Yesterday, Sarah Pickthall and I ran an event at Mozilla in London around disability, digital and all things interlinked. It was for a project called ShortCircuit and was fab – packed, inspirational, exciting – and exhausting. And it’s been a pretty flat out process in the lead up too – planning meetings, clarifying briefs, doing research, firing off emails, having skype calls, printing out stuff and then making emergency dashes for bluetac.
I tend to always work at this pace. It starts first thing. I don’t lie in. Never really have. Rarely do I have a day to ‘just wake up’ as I usually have an alarm on for something, even if its to get up and put the washing on. Somehow it feels that if I can steal a march on the day, I’ll be able to achieve more.
It fits in with a life in the arts – we seem endlessly to be rushing to deadlines, racing around, pushing ourselves to do more, more, more in the same or less time.

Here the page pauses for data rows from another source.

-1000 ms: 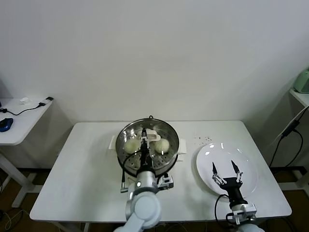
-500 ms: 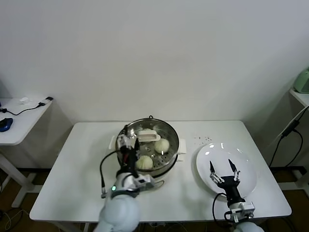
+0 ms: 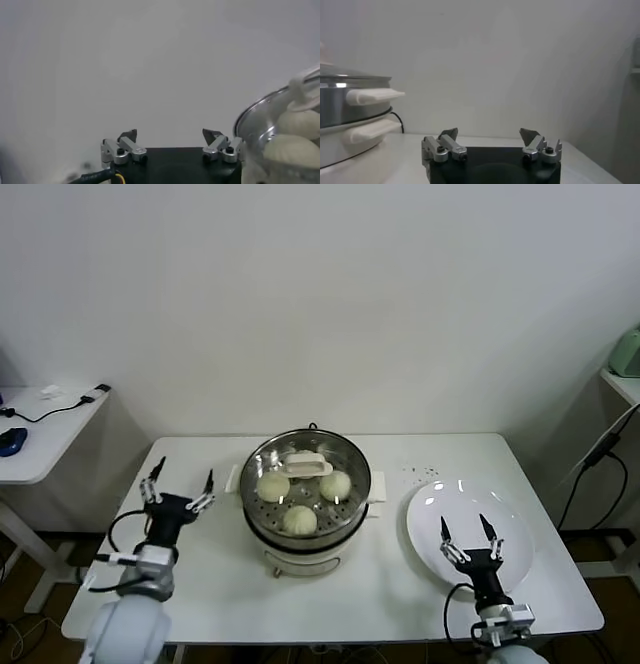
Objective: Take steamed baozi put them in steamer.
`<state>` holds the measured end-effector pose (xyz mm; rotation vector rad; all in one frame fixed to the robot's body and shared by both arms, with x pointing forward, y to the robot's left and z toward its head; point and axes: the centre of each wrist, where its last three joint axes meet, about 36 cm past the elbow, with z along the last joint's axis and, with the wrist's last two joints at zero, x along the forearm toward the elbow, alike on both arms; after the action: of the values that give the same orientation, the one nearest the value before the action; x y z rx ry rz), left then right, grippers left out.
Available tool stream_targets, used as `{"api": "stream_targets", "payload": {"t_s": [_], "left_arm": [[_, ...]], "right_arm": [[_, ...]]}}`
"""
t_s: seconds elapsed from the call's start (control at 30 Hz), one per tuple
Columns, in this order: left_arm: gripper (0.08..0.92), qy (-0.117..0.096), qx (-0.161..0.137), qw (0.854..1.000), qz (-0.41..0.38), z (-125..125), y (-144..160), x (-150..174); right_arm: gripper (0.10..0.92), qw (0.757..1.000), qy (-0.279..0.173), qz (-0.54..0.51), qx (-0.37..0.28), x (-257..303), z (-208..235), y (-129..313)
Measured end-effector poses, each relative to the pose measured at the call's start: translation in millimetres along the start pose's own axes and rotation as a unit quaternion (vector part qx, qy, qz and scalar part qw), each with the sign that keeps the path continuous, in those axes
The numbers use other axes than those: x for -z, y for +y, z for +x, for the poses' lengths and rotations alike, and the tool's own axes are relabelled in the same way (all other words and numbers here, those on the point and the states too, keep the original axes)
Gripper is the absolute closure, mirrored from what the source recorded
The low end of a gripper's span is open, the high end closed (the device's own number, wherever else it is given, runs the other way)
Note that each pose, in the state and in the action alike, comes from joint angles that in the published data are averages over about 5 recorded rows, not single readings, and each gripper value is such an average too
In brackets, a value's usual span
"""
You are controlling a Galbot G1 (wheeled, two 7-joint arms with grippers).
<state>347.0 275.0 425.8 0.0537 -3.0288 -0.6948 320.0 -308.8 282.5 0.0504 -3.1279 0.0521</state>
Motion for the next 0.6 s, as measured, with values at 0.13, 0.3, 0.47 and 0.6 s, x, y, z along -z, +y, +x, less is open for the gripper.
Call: {"api": "stream_targets", "payload": {"t_s": [0.13, 0.3, 0.47, 0.6], "left_arm": [[0.177, 0.014, -0.003, 0.998, 0.068, 8, 9, -36], [0.177, 0.033, -0.004, 0.992, 0.125, 21, 11, -74], [0.177, 0.042, -0.005, 0.986, 0.160, 33, 11, -95], [0.177, 0.044, -0.005, 0.983, 0.178, 40, 9, -104]], "right_arm": [[0.200, 1.000, 0.000, -0.007, -0.009, -3, -2, -1], [0.199, 1.000, 0.003, -0.013, -0.011, -5, -2, 0], [0.200, 1.000, 0.003, -0.017, -0.011, -6, -3, 0], [0.199, 1.000, 0.003, -0.019, -0.011, -6, -4, 1]]}}
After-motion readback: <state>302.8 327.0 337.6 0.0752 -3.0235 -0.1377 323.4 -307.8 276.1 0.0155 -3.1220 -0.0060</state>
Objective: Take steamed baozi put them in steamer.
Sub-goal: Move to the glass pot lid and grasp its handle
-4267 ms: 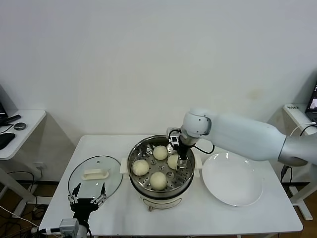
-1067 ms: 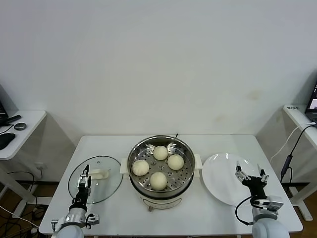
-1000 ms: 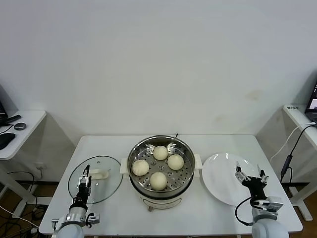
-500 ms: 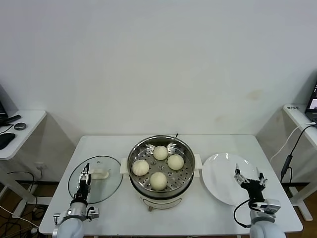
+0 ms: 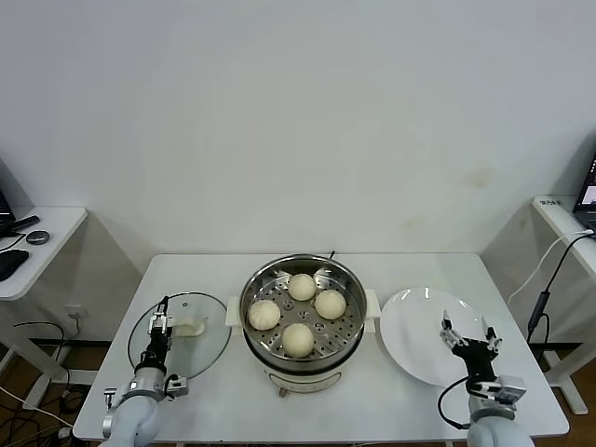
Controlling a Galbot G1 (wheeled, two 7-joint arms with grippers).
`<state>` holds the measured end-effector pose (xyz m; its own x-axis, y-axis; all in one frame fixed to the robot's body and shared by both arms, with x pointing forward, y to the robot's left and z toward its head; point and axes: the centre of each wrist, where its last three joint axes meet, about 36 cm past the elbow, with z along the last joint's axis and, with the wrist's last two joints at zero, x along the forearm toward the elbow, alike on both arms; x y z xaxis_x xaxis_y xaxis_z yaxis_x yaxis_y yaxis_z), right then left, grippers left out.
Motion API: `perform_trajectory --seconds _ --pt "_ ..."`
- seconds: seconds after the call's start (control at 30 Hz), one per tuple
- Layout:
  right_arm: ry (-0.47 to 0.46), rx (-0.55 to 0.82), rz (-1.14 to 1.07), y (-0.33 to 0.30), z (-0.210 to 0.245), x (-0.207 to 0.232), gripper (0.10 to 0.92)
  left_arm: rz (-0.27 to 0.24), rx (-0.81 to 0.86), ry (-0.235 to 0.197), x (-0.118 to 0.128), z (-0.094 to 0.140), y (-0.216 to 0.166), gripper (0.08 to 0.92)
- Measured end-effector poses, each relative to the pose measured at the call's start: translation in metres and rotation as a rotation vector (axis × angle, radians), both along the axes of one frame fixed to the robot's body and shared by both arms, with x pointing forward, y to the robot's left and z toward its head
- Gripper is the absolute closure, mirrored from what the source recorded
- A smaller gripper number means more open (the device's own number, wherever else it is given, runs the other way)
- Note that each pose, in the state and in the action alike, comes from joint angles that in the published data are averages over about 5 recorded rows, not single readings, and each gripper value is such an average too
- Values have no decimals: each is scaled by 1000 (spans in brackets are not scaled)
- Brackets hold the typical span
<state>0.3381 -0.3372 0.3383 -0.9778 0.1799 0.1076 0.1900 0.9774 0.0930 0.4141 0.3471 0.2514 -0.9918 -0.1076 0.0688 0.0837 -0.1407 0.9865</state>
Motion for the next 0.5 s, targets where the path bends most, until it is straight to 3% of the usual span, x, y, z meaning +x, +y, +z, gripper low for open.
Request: perform_trajectory --seconds 0.5 --pt "13 2 -5 1 -8 1 200 33 -46 -25 22 -2 5 177"
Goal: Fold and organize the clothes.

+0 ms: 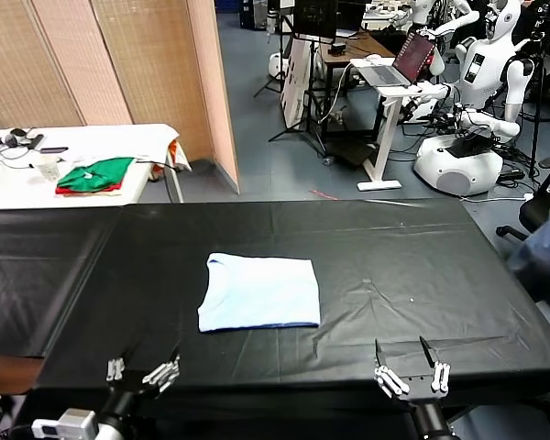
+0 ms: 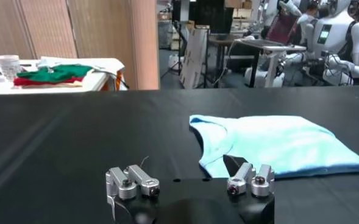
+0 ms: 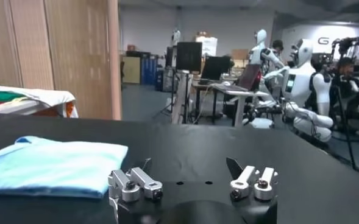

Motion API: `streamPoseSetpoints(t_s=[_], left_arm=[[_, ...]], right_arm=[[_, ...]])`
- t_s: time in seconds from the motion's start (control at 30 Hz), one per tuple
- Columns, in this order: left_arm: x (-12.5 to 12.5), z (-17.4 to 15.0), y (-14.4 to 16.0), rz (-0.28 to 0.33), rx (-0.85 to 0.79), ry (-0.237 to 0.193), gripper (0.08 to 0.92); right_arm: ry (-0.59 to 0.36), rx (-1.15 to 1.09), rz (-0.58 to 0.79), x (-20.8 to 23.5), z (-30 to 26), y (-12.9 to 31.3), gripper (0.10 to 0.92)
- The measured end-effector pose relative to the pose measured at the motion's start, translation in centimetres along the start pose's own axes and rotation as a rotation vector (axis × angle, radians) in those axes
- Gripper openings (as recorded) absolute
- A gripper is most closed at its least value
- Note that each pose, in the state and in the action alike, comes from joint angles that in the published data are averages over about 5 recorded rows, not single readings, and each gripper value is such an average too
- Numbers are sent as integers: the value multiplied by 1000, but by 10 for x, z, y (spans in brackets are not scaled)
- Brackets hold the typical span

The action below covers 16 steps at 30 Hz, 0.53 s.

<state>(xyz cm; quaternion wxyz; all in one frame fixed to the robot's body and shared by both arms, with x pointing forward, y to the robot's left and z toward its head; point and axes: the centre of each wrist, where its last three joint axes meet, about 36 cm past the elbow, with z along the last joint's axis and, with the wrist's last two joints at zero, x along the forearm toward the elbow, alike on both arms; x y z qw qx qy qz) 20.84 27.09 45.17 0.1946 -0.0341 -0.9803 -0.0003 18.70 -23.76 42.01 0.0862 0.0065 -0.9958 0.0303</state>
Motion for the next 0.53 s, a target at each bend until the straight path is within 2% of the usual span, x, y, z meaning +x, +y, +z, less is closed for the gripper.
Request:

I read a tweet yesterday from the Do Lectures, which I attended last year: ‘Time poorly spent will not be replaced with more time. Time doesn’t do refunds’. I often spend my days squeezing in a huge amount of ‘stuff’ into each day in an effort not to ‘waste’ time.
If I’m brutally honest, I get a buzz out of my energy, get a kick out of people saying ‘oh, how much you do’, ‘oh, how busy you are’. But recently I have begun to question my compulsion for speed.
I’ve talked before about the Alexander Technique and its request for you stop each time before taking or making an action. It started the questioning for me and then last week I found an article online which floored me with it’s perspective on speed.
It was called The great tragedy of Speed and it begins:
Speed in work has compensations. Speed gets noticed. Speed is praised by others. Speed is self-important. Speed absolves us.
It quickly moves on to focus in on why we speed and most importantly what happens to us when we do. Three lines really hit me:
When it becomes all-consuming, speed is the ultimate defense, the antidote to stopping and really looking…
…speed saves us the pain of all that stopping…
…very soon we cannot recognize anything or anyone who is not traveling at the same velocity as we are – we see … only those moving with the same urgency.
It resonated with me. What was I trying to escape? What was I missing by always going so fast?
So I spent a little time wondering… what about within my personal relationships – what I want, what I get, what I give? Do I stop long enough to really know?
Might I miss my own rough edges through going to fast? Might I miss the tiny times with the kids – the small moments when they might want to speak but look up and see me typing/tapping and think they best not bother me?
Alexander technique gives me time to be me, to focus on how my body feels, to increase my awareness of myself. I see it also as an investment for the future – a way of improving me now that will also bear fruit long-term as I damage myself less physically. I love the reminders about being present, not just seeking an end point the whole time but actually enjoying and being present with the journey, and doing that in my body and not just in my head.
Working in the dance studio on Edgecloser, a project I am working on with Luke Pell for Dance Digital also gives me a chance to be with time in a different way. In the studio I experienced time differently, if that makes any sense. It’s not about rushing to the end of something, it’s about exploring what is happening in the moment and giving it the time it needs. The time went quickly but it felt more real, more embodied; I felt I had ‘occupied’ the time very physically. Not the same as when I sit at my computer and the time flies past.
For me there is a pain associated often with stopping – stopping or even doing less is accompanied by a tension – a balance between guilt (‘I don’t deserve to stop/there is too much to do’) and self-importance/awareness (‘I work hard, I deserve a break, everyone needs a rest’).
But all of this can be quite shallow, and hide an even deeper fear – what about when I can’t go fast? What do I allow that (or the fear of that) to say about me?
When I’m ill or knackered, the impact then is quite pronounced internally; I feel less ‘capable’. I label myself ‘lesser’ and I don’t like myself for that. I don’t mind the buzz of speed, but I would also like to cultivate a buzz from slowness too. Be able to give myself the credit and praise for the ability to flex from one to the other as I, and the situation require.
So I’m aiming to spend more time doing less. To stop and really feel what the stopping gives me. To look around and notice different things from this position. To see how it feeds my work. To find ways to appreciate both the stop and the slow as well as the fast.
Why don’t you stop too – we could have a cup of tea?